Texto CG1A1-I
Há relações diversas e fundamentais entre o discurso e as
verdades. Ao longo da história, já se acreditou que a verdade
existiria independentemente da linguagem, que nada mais seria,
além de sua mera expressão. Também já se afirmou que as coisas
ditas seriam entraves ou acessos à verdadeira essência dos seres e
fenômenos. Já foi dito ainda que as verdades consistiriam em
construções históricas dos fatos, para as quais o discurso é
decisivo. Mais recentemente, vimos multiplicarem-se as
alegações de que os fatos não existem, de sorte que haveria
apenas versões e interpretações alternativas.

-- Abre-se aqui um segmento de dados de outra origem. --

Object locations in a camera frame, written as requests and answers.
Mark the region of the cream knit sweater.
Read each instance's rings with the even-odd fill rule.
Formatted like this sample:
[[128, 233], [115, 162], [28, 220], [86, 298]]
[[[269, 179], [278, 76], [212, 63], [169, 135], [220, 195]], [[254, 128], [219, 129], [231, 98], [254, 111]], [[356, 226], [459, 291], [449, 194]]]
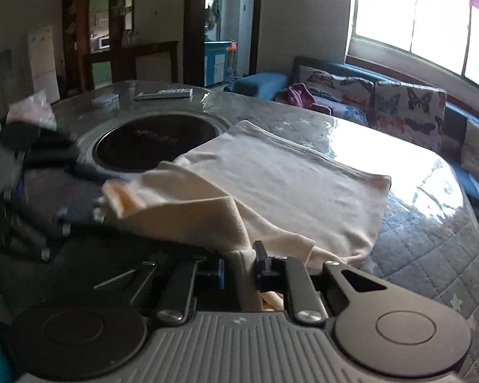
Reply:
[[243, 310], [280, 309], [255, 286], [253, 243], [310, 268], [360, 266], [381, 229], [391, 180], [243, 121], [155, 169], [109, 180], [93, 217], [151, 239], [220, 253]]

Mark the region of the pink plastic bag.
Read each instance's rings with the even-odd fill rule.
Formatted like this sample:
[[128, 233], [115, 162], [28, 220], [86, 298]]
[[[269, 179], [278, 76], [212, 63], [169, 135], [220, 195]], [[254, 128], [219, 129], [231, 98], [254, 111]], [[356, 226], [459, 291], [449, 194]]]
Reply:
[[24, 122], [55, 131], [57, 121], [46, 91], [41, 90], [9, 106], [6, 122]]

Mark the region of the round black induction cooktop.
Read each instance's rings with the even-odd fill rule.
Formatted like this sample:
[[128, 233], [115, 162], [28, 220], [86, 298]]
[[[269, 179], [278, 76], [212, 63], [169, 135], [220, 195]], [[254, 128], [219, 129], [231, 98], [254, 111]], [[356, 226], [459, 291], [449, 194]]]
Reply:
[[228, 130], [205, 112], [147, 112], [113, 118], [79, 137], [83, 162], [107, 175], [130, 178], [205, 144]]

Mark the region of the small teal packet on table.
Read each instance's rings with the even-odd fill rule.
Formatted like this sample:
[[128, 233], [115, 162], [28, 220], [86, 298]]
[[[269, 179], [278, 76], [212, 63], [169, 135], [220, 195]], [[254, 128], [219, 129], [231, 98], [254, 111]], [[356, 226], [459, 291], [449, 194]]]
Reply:
[[118, 94], [104, 94], [91, 100], [91, 103], [94, 106], [98, 106], [98, 107], [110, 107], [114, 104], [117, 104], [118, 102], [119, 102]]

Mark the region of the grey quilted star tablecloth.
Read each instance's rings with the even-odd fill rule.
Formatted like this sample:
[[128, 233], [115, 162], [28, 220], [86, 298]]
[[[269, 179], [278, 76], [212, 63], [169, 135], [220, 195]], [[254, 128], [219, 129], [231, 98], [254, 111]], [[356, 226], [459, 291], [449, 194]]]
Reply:
[[[443, 158], [343, 119], [239, 94], [197, 88], [189, 100], [134, 100], [137, 92], [160, 88], [158, 82], [127, 81], [64, 100], [54, 107], [58, 128], [79, 138], [113, 118], [205, 112], [230, 125], [247, 120], [351, 167], [389, 175], [382, 228], [362, 269], [461, 313], [473, 333], [461, 373], [479, 382], [479, 221]], [[91, 103], [104, 94], [118, 94], [119, 102]]]

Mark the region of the white refrigerator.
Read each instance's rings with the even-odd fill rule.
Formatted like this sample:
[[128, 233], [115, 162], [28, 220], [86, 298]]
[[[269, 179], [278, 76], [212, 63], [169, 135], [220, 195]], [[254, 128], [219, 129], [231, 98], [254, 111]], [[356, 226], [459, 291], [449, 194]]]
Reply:
[[27, 38], [34, 91], [46, 93], [50, 104], [60, 101], [52, 28], [34, 30]]

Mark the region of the grey remote on table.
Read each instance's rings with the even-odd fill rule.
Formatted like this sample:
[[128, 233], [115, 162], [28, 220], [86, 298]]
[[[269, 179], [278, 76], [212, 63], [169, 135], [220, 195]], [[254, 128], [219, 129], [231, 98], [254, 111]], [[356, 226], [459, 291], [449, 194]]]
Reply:
[[193, 96], [192, 88], [163, 89], [157, 92], [141, 92], [134, 96], [134, 100], [177, 100], [191, 99]]

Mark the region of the dark wooden shelf divider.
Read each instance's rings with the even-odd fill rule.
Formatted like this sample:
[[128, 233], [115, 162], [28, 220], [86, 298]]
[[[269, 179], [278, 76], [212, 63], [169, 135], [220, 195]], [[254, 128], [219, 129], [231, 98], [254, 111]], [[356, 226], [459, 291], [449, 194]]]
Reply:
[[138, 43], [135, 8], [135, 0], [62, 0], [64, 96], [137, 79], [145, 56], [167, 54], [170, 80], [178, 81], [178, 42]]

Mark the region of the blue cabinet in doorway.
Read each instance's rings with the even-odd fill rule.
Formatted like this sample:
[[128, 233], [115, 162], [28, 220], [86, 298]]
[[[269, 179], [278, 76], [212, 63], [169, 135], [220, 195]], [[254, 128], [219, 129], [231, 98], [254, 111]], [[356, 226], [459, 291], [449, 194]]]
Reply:
[[206, 41], [204, 48], [204, 86], [214, 86], [224, 82], [229, 55], [235, 54], [237, 42]]

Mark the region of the blue corner sofa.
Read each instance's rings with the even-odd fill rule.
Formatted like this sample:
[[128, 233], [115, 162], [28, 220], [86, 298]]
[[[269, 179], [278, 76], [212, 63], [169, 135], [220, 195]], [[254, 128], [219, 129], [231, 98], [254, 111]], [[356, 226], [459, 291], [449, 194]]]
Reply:
[[235, 79], [226, 91], [281, 100], [302, 84], [320, 108], [441, 155], [452, 167], [479, 221], [479, 119], [450, 103], [445, 90], [416, 85], [345, 63], [298, 56], [290, 73]]

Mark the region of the large butterfly print pillow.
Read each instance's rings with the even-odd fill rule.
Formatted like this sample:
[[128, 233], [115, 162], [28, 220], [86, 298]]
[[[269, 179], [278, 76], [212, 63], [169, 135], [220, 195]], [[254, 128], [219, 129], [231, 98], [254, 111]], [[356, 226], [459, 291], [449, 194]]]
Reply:
[[446, 101], [446, 91], [439, 88], [378, 81], [375, 129], [439, 153]]

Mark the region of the low butterfly print pillow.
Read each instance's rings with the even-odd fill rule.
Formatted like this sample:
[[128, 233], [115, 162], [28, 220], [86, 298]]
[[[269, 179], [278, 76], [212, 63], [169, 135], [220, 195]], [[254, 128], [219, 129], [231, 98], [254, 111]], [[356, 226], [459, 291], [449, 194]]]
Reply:
[[334, 117], [376, 127], [375, 84], [371, 80], [308, 66], [298, 66], [294, 78], [307, 87], [320, 106], [328, 106]]

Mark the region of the purple crumpled garment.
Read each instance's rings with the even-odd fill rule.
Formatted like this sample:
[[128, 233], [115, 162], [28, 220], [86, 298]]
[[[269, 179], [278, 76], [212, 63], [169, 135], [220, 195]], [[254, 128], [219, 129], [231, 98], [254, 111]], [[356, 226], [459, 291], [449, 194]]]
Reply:
[[304, 83], [289, 85], [286, 89], [279, 91], [274, 100], [281, 104], [296, 106], [325, 115], [332, 115], [332, 111], [328, 106], [323, 106], [316, 102]]

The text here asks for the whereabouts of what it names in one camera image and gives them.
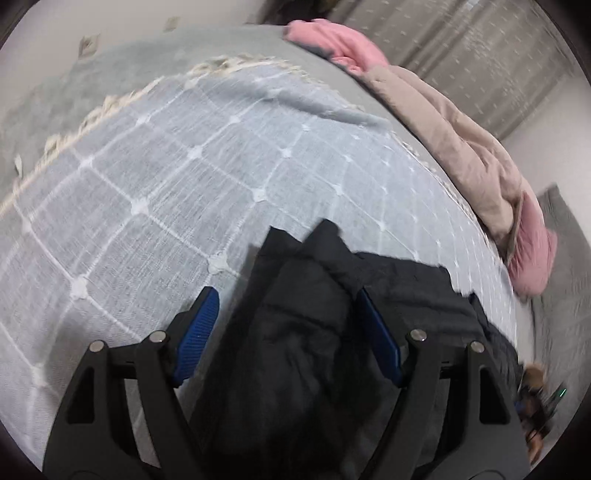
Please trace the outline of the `person's right hand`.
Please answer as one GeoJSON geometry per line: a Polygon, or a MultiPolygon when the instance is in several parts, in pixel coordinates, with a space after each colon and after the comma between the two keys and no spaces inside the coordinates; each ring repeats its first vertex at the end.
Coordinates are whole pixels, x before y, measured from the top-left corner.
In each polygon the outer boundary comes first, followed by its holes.
{"type": "MultiPolygon", "coordinates": [[[[525,382],[533,387],[543,387],[545,389],[544,370],[537,364],[528,364],[525,367],[522,383],[525,382]]],[[[533,440],[527,442],[528,458],[531,465],[534,465],[541,457],[544,446],[544,439],[536,435],[533,440]]]]}

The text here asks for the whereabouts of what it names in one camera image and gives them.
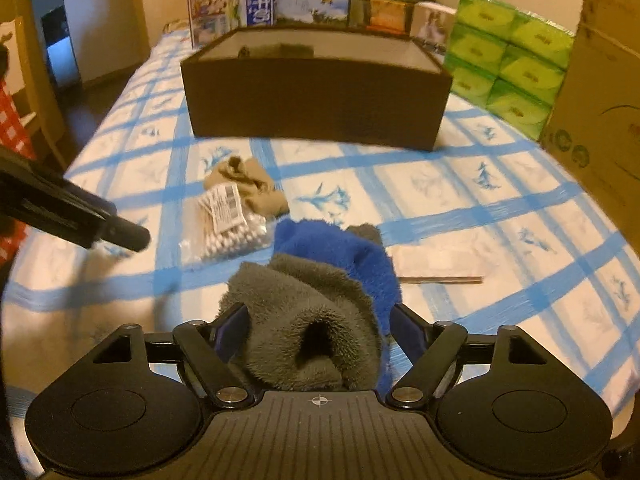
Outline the cotton swab bag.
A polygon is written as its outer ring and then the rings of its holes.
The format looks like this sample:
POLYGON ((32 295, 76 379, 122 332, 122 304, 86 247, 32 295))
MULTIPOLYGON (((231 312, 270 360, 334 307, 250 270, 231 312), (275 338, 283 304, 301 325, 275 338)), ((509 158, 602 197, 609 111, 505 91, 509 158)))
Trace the cotton swab bag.
POLYGON ((216 184, 183 208, 182 263, 224 261, 267 248, 276 219, 246 206, 235 183, 216 184))

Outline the upper instant noodle bowl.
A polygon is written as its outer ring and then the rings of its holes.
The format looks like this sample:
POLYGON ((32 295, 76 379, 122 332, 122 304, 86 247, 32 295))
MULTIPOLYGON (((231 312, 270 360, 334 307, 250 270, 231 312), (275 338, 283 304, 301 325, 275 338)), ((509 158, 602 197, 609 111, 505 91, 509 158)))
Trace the upper instant noodle bowl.
POLYGON ((413 10, 428 0, 349 0, 347 27, 408 36, 413 10))

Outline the blue cartoon milk carton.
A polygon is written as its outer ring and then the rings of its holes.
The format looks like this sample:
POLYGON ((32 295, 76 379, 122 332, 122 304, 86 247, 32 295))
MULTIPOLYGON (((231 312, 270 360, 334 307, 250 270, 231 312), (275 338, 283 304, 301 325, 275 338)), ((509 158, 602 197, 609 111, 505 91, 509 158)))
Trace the blue cartoon milk carton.
POLYGON ((237 28, 273 24, 273 0, 186 0, 191 44, 206 46, 237 28))

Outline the white paper sachet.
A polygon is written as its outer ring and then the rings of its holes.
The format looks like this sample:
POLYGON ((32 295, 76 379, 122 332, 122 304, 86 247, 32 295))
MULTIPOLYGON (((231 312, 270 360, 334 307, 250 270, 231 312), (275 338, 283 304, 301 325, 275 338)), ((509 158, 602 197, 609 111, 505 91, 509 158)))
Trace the white paper sachet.
POLYGON ((428 245, 394 245, 386 252, 401 282, 478 284, 484 280, 480 260, 461 250, 428 245))

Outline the blue grey fleece glove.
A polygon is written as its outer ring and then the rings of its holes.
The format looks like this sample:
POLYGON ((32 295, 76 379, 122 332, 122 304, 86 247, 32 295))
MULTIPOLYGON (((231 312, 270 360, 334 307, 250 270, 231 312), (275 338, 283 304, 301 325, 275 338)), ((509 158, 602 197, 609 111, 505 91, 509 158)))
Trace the blue grey fleece glove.
POLYGON ((393 383, 390 310, 400 300, 376 226, 284 220, 270 261, 242 263, 221 297, 221 313, 244 304, 250 315, 230 366, 269 389, 385 394, 393 383))

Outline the blue checkered bed sheet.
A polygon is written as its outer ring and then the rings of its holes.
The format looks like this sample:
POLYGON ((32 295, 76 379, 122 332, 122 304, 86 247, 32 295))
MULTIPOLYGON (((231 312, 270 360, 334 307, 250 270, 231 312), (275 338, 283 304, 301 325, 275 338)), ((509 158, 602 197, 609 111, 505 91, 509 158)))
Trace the blue checkered bed sheet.
POLYGON ((186 207, 205 175, 231 156, 254 157, 295 220, 371 223, 386 245, 470 248, 478 285, 407 285, 428 320, 472 333, 522 326, 620 411, 639 387, 639 259, 614 223, 536 143, 452 96, 433 151, 247 138, 198 139, 180 63, 185 32, 165 36, 134 73, 67 170, 87 191, 147 228, 127 254, 85 250, 32 231, 2 297, 2 362, 10 422, 26 474, 41 466, 24 429, 37 393, 115 328, 164 332, 213 318, 236 261, 182 256, 186 207))

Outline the beige thin sock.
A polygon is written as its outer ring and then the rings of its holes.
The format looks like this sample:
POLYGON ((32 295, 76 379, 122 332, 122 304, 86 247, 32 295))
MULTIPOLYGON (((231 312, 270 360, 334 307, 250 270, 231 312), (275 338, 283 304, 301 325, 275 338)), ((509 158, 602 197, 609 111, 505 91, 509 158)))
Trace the beige thin sock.
POLYGON ((255 157, 242 159, 230 156, 209 171, 204 179, 204 188, 234 183, 239 190, 243 204, 255 214, 263 217, 279 218, 290 212, 284 193, 276 188, 268 172, 255 157))

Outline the large brown cardboard box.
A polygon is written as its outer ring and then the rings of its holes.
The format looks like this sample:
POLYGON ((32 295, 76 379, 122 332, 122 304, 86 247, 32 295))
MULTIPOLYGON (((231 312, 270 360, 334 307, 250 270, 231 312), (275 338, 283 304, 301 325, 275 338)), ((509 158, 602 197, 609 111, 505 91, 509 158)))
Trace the large brown cardboard box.
POLYGON ((584 0, 540 143, 639 248, 639 0, 584 0))

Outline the cow picture milk box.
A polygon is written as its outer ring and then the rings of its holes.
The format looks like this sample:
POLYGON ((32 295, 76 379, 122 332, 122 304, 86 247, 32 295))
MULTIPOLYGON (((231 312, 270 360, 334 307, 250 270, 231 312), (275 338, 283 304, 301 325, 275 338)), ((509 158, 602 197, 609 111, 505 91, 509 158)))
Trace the cow picture milk box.
POLYGON ((346 27, 349 0, 274 0, 277 24, 346 27))

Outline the grey knit sock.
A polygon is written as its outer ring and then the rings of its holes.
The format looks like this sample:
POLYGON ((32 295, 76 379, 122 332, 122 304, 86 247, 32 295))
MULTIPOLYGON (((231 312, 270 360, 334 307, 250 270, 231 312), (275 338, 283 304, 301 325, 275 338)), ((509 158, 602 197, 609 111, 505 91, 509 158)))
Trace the grey knit sock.
POLYGON ((240 47, 238 58, 313 58, 314 48, 306 44, 261 44, 240 47))

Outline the dark brown open box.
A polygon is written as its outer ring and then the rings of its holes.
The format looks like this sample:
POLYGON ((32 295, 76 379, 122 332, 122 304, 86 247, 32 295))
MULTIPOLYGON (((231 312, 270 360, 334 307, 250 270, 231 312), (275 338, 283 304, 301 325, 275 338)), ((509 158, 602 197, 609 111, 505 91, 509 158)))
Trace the dark brown open box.
POLYGON ((431 151, 452 77, 416 40, 346 28, 238 28, 180 63, 198 138, 333 141, 431 151), (306 44, 313 58, 238 58, 306 44))

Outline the red checkered cloth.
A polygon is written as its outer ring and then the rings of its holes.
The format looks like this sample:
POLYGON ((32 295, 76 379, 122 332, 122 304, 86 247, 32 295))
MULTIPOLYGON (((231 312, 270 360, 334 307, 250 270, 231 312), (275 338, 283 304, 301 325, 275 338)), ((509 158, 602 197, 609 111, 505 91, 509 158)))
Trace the red checkered cloth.
POLYGON ((9 263, 21 242, 26 226, 37 224, 36 208, 24 182, 29 159, 35 158, 20 115, 1 79, 1 265, 9 263))

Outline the green tissue pack bundle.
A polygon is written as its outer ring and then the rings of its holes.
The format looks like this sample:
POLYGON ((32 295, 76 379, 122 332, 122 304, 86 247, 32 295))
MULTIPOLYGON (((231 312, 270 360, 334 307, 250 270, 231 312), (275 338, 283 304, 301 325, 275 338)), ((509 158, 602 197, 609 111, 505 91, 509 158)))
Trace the green tissue pack bundle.
POLYGON ((500 0, 459 0, 445 67, 451 92, 540 139, 565 78, 575 35, 500 0))

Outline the white humidifier product box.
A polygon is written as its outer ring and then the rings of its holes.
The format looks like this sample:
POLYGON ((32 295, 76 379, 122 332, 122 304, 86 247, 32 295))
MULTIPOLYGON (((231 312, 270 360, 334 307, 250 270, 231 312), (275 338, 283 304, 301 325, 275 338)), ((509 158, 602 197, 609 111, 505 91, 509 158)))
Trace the white humidifier product box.
POLYGON ((410 36, 433 52, 444 55, 457 11, 434 2, 420 2, 413 8, 410 36))

No que se refere às tendências contemporâneas de
conceber as relações entre discurso e verdade, elas são
frequentemente consideradas um movimento libertário, uma vez
que nos permitem desprender-nos de dogmas, ortodoxias e
autoridades exclusivas de pesadas e passadas tradições. Assim,
domínios e instituições que antes nos guiavam, com base em suas
verdades fundamentais e numa quase cega fé que depositávamos
nelas, tornam-se cada vez mais suscetíveis às nossas dúvidas e
críticas. A religião, a política, a mídia e a ciência já não são mais
do mesmo modo consideradas como fontes das quais brotariam a
certeza dos fatos e os devidos caminhos a seguir. Com frequência
e intensidade aparentemente inéditas, a crença e a confiança que
nelas assentávamos passaram a ser ladeadas ou suplantadas por
suspeitas e por ceticismos, por postura crítica e por
emancipações.
Carlos Piovezani, Luzmara Curcino e Vanice Sargentini. O discurso e as verdades: relações entre a fala, os
feitos e os fatos. In: Luzmara Curcino, Vanice Sargentini e Carlos Piovezani. Discurso e (pós)verdade. São
Paulo: Parábola, 2021, p.7-18 (com adaptações).